SUPPLIED MATERIAL
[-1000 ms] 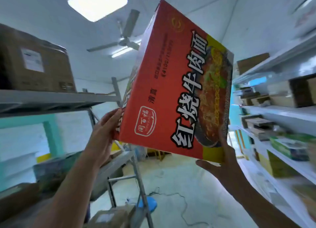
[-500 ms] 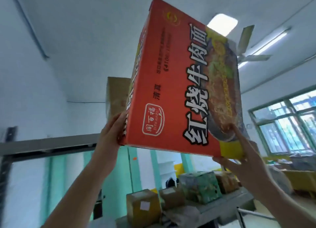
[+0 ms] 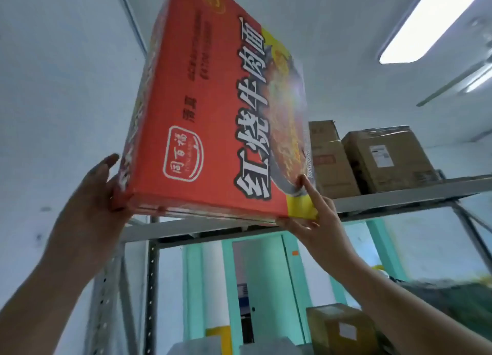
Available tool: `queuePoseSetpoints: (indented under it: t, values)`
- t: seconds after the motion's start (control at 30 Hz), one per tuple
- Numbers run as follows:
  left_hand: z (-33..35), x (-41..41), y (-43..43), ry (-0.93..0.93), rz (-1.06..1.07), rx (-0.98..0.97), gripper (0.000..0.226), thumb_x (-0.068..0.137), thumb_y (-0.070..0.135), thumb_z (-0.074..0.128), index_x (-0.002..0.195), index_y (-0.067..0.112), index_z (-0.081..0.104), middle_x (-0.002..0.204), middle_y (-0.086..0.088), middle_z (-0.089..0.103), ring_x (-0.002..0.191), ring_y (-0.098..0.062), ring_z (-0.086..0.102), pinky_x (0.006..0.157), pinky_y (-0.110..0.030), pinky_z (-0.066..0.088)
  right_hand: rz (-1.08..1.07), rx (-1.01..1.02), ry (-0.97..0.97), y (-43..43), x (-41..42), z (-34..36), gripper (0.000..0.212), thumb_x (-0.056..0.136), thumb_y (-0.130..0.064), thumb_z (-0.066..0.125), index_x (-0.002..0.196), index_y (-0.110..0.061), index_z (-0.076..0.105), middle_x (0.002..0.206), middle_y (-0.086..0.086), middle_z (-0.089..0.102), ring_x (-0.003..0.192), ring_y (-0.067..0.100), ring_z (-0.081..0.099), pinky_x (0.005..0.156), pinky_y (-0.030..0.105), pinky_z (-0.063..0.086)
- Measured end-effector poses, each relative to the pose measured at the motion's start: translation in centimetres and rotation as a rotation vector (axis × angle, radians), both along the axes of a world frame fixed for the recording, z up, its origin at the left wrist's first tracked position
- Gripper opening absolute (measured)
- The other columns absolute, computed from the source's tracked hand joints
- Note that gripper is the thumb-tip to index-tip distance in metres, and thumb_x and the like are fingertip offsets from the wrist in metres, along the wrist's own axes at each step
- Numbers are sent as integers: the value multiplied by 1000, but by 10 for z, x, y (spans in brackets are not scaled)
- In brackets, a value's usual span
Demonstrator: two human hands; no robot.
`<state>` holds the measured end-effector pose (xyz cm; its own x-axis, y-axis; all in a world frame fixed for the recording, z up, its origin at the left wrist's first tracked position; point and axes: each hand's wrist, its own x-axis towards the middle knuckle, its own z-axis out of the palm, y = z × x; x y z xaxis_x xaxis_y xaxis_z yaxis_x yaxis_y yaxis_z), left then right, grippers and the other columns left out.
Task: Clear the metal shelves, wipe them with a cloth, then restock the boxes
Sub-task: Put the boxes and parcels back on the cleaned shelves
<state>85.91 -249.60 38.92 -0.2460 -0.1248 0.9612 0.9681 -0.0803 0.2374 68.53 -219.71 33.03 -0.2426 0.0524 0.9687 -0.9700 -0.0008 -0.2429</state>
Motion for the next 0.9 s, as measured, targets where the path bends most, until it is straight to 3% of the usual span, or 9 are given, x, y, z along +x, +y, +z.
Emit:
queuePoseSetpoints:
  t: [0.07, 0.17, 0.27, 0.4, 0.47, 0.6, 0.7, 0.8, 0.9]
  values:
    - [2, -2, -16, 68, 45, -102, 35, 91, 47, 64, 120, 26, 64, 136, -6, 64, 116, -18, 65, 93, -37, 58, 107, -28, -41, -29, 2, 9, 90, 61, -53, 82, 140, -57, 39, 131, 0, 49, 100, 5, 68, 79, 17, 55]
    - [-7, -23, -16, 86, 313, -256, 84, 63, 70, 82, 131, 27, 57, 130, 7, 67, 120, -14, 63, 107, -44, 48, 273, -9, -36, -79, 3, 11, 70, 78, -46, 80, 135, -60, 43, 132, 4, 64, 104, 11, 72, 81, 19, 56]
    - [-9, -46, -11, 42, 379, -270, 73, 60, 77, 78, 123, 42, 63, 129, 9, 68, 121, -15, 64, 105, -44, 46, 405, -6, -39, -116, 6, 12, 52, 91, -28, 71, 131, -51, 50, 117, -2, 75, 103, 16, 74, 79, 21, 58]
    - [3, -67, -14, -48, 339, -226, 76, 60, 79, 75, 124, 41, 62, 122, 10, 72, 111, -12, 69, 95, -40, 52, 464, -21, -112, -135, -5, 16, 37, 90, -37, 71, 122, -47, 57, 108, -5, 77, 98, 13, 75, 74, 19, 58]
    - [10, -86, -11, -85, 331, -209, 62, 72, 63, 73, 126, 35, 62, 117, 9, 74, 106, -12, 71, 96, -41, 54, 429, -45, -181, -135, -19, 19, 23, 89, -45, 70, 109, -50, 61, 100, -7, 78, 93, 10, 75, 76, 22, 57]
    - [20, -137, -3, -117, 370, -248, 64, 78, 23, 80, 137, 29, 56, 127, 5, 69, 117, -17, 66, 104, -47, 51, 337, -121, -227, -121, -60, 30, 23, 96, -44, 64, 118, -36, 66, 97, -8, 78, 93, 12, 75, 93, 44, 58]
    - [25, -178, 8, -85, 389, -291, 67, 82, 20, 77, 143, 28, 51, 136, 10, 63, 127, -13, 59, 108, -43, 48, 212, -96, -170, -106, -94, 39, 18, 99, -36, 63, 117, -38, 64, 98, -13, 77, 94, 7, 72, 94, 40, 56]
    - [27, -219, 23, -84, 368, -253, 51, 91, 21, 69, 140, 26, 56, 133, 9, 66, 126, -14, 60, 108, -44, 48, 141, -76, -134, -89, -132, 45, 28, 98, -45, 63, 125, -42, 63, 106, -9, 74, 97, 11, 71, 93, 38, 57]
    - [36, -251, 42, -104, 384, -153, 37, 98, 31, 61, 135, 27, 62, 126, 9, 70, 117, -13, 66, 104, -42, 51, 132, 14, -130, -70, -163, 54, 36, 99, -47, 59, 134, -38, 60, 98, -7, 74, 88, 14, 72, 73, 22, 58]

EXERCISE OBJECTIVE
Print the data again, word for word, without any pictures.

ANSWER SPACE
[-1000 ms] 
[-500 ms] 
[+0 ms] 
Available tool: `queuePoseSetpoints: (indented under it: t, values)`
- t: seconds after the motion's start (control at 30 Hz), one per tuple
- Numbers run as follows:
  left_hand: z (-33..35), x (-41..41), y (-43..43), ry (-0.93..0.93), rz (-1.06..1.07), rx (-0.98..0.97), gripper (0.000..0.226), thumb_x (-0.068..0.137), thumb_y (-0.070..0.135), thumb_z (-0.074..0.128), index_x (-0.002..0.195), index_y (-0.067..0.112), index_z (-0.081..0.104), middle_x (-0.002..0.204), middle_y (-0.086..0.088), middle_z (-0.089..0.103), ring_x (-0.002..0.191), ring_y (-0.098..0.062), ring_z (-0.086..0.102), pinky_x (0.006..0.157), pinky_y (-0.110..0.030), pinky_z (-0.066..0.088)
  right_hand: rz (-1.08..1.07), rx (-1.01..1.02), ry (-0.97..0.97), y (-43..43), x (-41..42), z (-34..36), gripper (0.000..0.212), thumb_x (-0.056..0.136), thumb_y (-0.130..0.064), thumb_z (-0.066..0.125), index_x (-0.002..0.196), index_y (-0.110..0.061), index_z (-0.076..0.105), middle_x (0.002..0.206), middle_y (-0.086..0.086), middle_z (-0.089..0.102), ring_x (-0.003..0.192), ring_y (-0.067..0.100), ring_z (-0.081..0.099), pinky_x (0.005..0.156), pinky_y (-0.030..0.105), pinky_z (-0.063..0.086)
- Measured end-effector poses, each relative to the pose measured at the motion's start: translation in centimetres and rotation as a rotation vector (axis × angle, radians), both along the axes of a world frame fixed for the recording, z up, its origin at the left wrist's first tracked position
- Gripper opening absolute (measured)
- The other columns absolute, computed from the source's tracked hand joints
- Note that gripper is the thumb-tip to index-tip distance in metres, and thumb_x and the like are fingertip offsets from the wrist in metres, along the wrist's own axes at each step
- Numbers are sent as integers: the value multiplied by 1000, but by 10 for z, x, y (spans in brackets are not scaled)
- In brackets, a value's usual span
Demonstrator: two human hands; no robot.
`<state>` holds the measured end-effector pose (xyz cm; its own x-axis, y-axis; all in a world frame fixed for the recording, z up, its origin at the left wrist's first tracked position; point and axes: each hand's wrist, its own x-axis towards the middle knuckle, its own z-axis out of the palm, y = z × x; x y z xaxis_x xaxis_y xaxis_z yaxis_x yaxis_y yaxis_z), left then right, grippers and the other columns left out.
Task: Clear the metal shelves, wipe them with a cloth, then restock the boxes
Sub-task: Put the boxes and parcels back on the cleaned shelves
<state>85.91 -249.60 38.92 -0.2460 -0.1248 0.9612 0.9681 -0.0803 0.2374 68.53 -219.71 33.03 -0.2426 0.0524 0.9687 -0.9700 -0.0008 -0.2429</state>
Motion for the next 0.9 s, as measured, targets where the path bends most, until it is straight to 3% of the usual span, or 9 are given, x, y, z along +x, +y, +z.
Emit:
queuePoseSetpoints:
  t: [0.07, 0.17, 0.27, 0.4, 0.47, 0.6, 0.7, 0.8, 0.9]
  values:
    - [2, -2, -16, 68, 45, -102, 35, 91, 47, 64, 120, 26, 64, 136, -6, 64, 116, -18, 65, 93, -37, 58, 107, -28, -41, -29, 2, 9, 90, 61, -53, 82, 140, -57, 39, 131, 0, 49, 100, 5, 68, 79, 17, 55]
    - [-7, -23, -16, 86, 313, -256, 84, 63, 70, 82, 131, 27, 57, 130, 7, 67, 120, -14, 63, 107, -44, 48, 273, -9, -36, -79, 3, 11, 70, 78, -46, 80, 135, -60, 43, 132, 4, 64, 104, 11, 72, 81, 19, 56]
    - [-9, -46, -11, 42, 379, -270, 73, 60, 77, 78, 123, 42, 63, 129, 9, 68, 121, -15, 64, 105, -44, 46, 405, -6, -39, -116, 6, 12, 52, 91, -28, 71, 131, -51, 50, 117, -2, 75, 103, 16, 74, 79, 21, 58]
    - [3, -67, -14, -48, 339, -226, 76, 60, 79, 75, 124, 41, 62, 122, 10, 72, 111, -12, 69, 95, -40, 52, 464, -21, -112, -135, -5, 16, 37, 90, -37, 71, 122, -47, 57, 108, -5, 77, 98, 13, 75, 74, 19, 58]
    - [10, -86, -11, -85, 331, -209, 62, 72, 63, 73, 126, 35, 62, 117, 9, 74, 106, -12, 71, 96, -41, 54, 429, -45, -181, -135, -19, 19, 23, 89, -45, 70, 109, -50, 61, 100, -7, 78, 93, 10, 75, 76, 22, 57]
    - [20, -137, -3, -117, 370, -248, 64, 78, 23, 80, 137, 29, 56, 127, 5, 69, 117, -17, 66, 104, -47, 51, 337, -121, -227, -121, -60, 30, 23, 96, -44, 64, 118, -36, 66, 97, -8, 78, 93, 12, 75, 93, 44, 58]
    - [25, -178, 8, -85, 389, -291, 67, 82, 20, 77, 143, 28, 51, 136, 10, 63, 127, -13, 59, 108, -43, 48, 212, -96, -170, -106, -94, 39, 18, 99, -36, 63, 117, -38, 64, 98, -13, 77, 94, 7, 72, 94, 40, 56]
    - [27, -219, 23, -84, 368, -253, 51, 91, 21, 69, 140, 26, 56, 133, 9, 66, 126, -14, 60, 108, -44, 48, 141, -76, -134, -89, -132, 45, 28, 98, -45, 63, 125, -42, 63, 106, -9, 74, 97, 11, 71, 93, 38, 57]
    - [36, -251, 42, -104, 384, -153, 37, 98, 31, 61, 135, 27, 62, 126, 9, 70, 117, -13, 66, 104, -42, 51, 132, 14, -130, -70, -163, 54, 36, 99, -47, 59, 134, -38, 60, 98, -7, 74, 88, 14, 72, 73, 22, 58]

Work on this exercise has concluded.